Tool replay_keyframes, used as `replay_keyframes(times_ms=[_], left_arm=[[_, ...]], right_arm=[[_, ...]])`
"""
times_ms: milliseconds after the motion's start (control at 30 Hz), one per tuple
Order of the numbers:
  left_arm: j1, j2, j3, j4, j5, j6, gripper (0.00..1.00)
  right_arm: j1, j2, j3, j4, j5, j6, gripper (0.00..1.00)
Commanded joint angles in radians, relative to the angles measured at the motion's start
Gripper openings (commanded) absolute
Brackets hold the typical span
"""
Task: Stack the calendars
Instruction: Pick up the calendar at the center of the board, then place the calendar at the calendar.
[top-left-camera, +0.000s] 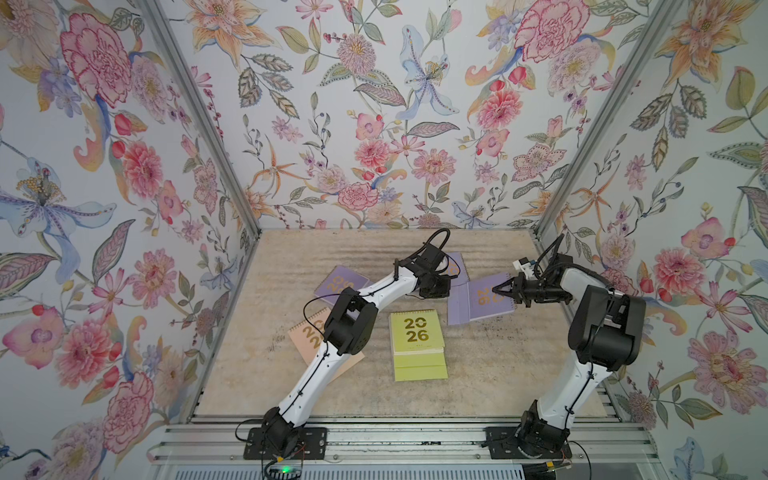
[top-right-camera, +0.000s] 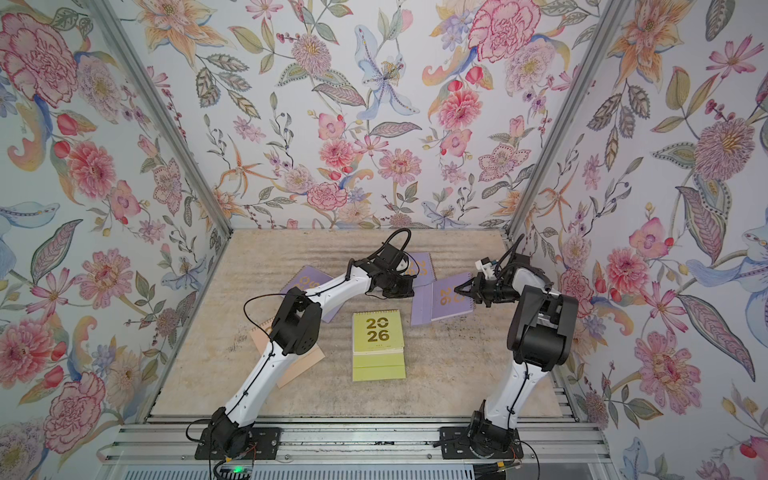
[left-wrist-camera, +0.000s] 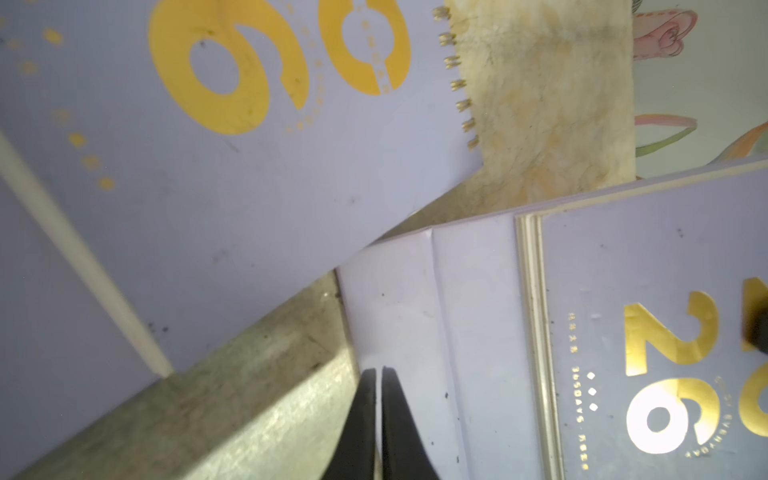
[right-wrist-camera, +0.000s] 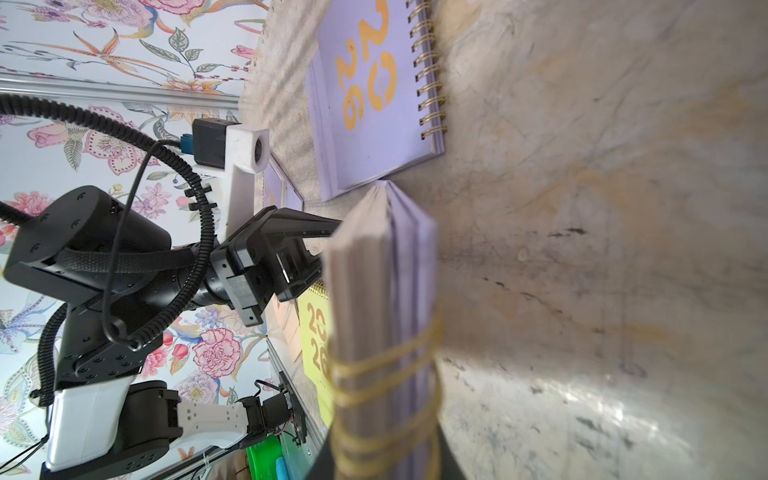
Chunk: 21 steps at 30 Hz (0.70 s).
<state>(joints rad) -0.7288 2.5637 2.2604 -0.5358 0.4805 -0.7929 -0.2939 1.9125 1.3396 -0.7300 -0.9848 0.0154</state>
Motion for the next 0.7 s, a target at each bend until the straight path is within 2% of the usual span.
replay_keyframes(times_ms=[0, 100, 167, 267, 300, 367, 400, 567, 667], left_arm=[[0.021, -0.142, -0.010, 0.038, 0.010, 0.021, 0.18], [0.024, -0.206, -0.027, 0.044, 0.011, 0.097, 0.29], [0.025, -0.258, -0.058, 0.049, 0.002, 0.167, 0.31], [0.025, -0.354, -0.149, 0.094, 0.014, 0.290, 0.36], [0.026, -0.395, -0.204, 0.140, 0.058, 0.330, 0.40], [0.032, -0.484, -0.357, 0.277, 0.172, 0.383, 0.54], [0.039, -0.541, -0.455, 0.373, 0.208, 0.389, 0.56], [0.103, -0.808, -0.932, 0.955, 0.265, 0.290, 0.59], [0.148, -0.910, -1.101, 1.193, 0.270, 0.246, 0.62]], right_arm=[[0.005, -0.092, 0.040, -0.014, -0.018, 0.015, 0.06], [0.025, -0.150, 0.049, -0.015, -0.008, 0.026, 0.06], [0.051, -0.185, 0.060, -0.016, 0.002, 0.034, 0.05], [0.113, -0.237, 0.081, -0.016, 0.036, 0.030, 0.05], [0.137, -0.254, 0.090, -0.015, 0.047, 0.021, 0.04], [0.190, -0.281, 0.106, -0.014, 0.069, -0.004, 0.03], [0.219, -0.292, 0.115, -0.015, 0.082, -0.020, 0.02], [0.290, -0.333, 0.174, -0.016, 0.120, -0.057, 0.01], [0.317, -0.362, 0.187, -0.015, 0.126, -0.090, 0.00]])
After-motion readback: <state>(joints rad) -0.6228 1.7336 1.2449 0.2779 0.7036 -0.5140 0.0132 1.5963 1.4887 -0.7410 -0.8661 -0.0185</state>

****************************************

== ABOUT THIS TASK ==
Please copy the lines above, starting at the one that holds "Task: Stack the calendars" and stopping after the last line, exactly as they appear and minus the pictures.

== EXERCISE SOLUTION ==
Task: Stack the calendars
Instruction: Pick up the calendar at the center of the board, then place the calendar at the calendar.
[top-left-camera, +0.000s] 
[top-right-camera, +0.000s] 
[left-wrist-camera, +0.000s] 
[right-wrist-camera, +0.000s] 
Chunk: 21 steps at 30 Hz (0.70 s).
<state>(joints rad) -0.7288 2.5637 2.2604 -0.5358 0.4805 -0.7929 -0.2939 1.9125 1.3396 -0.7300 -0.9848 0.0154</state>
Motion for the next 0.7 s, a target at each bend until the straight path is within 2% of the usual span.
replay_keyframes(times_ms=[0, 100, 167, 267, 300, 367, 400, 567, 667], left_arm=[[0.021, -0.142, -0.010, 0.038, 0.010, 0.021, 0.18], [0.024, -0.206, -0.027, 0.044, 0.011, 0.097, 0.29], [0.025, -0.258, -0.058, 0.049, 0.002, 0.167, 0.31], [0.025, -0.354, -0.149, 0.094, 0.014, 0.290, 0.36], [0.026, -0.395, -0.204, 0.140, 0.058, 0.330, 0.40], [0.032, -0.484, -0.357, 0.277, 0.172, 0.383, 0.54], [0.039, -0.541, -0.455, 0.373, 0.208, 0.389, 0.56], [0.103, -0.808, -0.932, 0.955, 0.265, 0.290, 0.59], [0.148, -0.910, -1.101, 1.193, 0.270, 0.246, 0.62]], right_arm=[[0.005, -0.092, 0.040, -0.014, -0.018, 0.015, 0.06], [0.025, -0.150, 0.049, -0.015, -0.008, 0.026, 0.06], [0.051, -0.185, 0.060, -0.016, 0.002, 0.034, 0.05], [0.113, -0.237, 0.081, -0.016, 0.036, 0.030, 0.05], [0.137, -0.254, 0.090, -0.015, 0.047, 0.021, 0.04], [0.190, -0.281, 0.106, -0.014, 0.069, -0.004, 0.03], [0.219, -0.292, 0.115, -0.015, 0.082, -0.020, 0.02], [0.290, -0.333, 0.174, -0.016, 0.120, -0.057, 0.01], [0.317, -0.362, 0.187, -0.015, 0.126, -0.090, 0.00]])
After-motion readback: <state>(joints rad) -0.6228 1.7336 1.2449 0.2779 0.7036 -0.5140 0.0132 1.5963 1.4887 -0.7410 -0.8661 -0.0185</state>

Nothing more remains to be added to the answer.